The prostatic basal cell carcinoma is a rare aggressive entity often non-evoked at the clinical or radiological stages because of its unspecific appearance. The diagnostic of these tumors is based on histological examination and a large immunohistochemistry panel. Given its scarity, very few data is available for locally advanced non-metastatic stages treated by radiation therapy. We assess here a good local response with concurrent chemoradiation therapy.

The prostatic basal cell carcinoma is a histological variant of prostatic carcinoma which was first reported and named by Frankel in 1974 [1]. Less than eighty cases were described, and the largest series included 29 cases in 2007 [2].

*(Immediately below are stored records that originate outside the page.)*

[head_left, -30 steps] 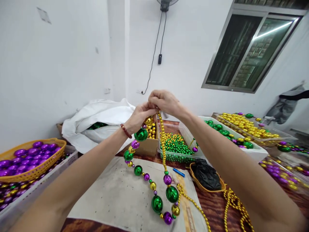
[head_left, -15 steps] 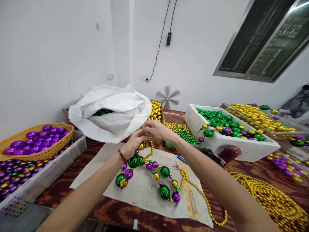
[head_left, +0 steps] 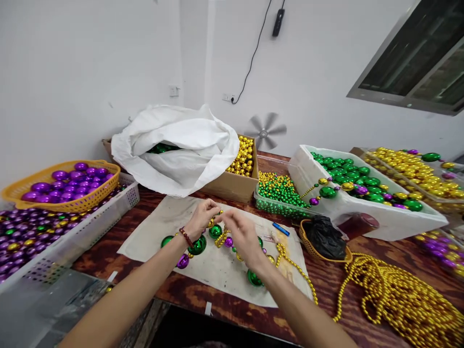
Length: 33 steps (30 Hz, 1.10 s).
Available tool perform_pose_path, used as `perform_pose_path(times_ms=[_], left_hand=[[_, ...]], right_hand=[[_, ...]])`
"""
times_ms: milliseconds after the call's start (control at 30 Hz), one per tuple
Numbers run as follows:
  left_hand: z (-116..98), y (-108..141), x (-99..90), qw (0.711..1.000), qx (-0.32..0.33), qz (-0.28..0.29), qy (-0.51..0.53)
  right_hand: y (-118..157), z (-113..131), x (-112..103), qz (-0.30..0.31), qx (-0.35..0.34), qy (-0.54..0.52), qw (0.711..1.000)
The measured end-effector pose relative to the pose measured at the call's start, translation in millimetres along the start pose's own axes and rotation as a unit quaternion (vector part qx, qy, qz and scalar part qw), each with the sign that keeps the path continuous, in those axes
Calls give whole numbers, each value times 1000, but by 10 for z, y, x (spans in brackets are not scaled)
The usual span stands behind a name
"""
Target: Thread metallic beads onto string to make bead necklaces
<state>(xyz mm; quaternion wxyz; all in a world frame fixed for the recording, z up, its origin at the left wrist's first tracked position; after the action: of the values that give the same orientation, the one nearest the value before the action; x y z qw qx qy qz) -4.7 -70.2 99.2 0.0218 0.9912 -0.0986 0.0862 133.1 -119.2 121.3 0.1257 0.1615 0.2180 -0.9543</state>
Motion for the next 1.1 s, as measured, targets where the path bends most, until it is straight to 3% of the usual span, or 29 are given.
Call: perform_pose_path(times_ms=[167,333,500,633,800,900,1000,1033,1100], left_hand=[[-37,120,3,998,-37,39,-17],[-32,302,-1,986,-125,107,18],[113,417,-70,963,-231,114,76],[251,464,-138,952,-262,121,100],[411,514,-141,972,-213,95,25],[505,551,-160,992,-110,44,-49],[600,597,-228,997,-30,4,-75],[631,613,-252,997,-18,-6,-78],[687,647,-285,996,-2,-15,-86]], right_hand=[[516,-321,316,3,-78,164,983],[556,-647,362,-8,-102,349,932],[584,-756,393,-26,-121,415,902],[617,-897,470,45,-119,418,899],[650,-1065,678,140,-29,431,891],[776,-996,767,167,-33,427,888],[921,-789,691,212,-62,386,896],[938,-714,619,199,-54,365,908],[894,-600,436,107,-1,322,941]])
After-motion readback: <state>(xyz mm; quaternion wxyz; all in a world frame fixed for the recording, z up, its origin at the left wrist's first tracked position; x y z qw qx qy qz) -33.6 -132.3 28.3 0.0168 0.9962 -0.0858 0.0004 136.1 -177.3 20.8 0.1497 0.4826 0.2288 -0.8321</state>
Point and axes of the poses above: each hand's wrist, its own y-axis away from the middle knuckle, its own x-axis out of the palm, z = x × y, the point moved 1 cm from there along -y, towards the middle knuckle, and after that the axes turned 6 degrees about z, right-handed, at the moved point
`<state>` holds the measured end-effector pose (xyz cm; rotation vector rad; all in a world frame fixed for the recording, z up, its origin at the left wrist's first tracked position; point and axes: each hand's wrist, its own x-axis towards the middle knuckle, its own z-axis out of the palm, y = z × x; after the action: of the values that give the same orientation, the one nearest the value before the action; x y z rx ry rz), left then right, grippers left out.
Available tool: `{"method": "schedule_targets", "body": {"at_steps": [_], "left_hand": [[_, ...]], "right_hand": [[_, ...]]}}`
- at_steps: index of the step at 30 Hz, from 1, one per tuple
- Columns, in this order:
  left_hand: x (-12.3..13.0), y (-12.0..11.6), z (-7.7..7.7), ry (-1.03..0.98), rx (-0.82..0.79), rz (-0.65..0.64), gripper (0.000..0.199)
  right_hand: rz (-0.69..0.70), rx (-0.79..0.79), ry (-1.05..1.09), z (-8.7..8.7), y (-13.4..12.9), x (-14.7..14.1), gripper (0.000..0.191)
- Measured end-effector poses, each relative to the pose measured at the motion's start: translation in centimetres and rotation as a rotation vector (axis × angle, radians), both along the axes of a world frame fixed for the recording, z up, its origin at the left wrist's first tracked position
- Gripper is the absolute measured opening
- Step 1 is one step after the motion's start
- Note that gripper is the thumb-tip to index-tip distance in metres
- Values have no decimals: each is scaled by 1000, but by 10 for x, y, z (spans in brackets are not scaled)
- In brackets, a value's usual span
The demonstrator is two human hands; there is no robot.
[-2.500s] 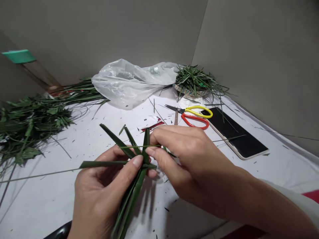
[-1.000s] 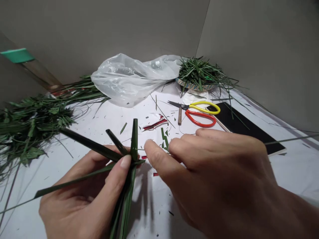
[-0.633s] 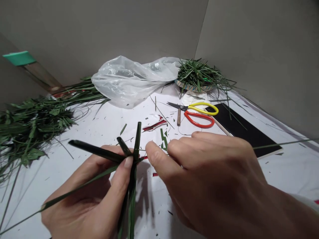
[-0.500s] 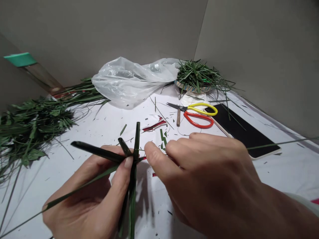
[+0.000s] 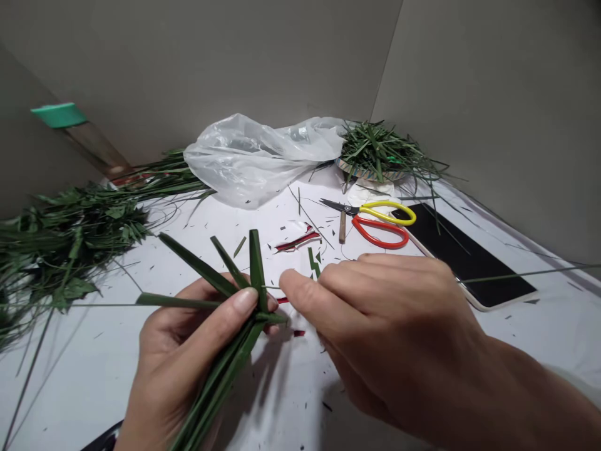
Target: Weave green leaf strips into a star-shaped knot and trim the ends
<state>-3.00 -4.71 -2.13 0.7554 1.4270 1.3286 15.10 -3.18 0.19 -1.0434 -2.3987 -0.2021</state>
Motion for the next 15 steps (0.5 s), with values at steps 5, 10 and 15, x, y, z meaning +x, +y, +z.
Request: {"method": "schedule_targets", "body": {"at_steps": [5, 10, 15], "left_hand": [[5, 11, 9, -114, -64, 10, 30], [2, 7, 11, -179, -101, -8, 27], [3, -1, 12, -287, -151, -33, 34]], "right_hand": [[76, -27, 36, -3, 3, 2, 29], [113, -27, 28, -2, 7, 2, 26], [126, -19, 28, -3, 7, 4, 25]]}}
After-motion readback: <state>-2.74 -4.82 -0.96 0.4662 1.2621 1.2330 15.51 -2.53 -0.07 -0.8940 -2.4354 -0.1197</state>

This type of prostatic carcinoma arises from the prostatic acinar cells, the transitional epithelium of the prostatic urethra and the peri-urethral tissue [3, 4].

Patients ages ranges from a low of 28 to a high of 89 with a higher rate among the elderly and very few cases among patients younger than 40 years old [3].

It generally causes an obstructive symptomatology with a high incidence of acute urinary retentions considering their frequent localization on the prostatic transitional zone [5].

At examination, the prostate is often hypertrophic and partially indurated [3].

Since it is developed from the non-secreting basal prostatic cells which does not synthesize kallikreïne, it does not cause an increase in PSA levels unless associated with a glandular pattern [4,5,6].

While BCC borrows the basocellular skin cancer morphology and the adenoid cell carcinoma (ACC) tends to look like the accessory salivary glands ACC, multiple overlapping architectures of adenoid or basaloid pattern can be observed [2, 7]. The basaloid type is generally characterized by clusters of basaloid cells, rare cribriform architecture with a hyalinized appearance, and the adenoid morphology is represented by peripheric solid nests and cribriform structures around a loose myxoid stroma [3, 4].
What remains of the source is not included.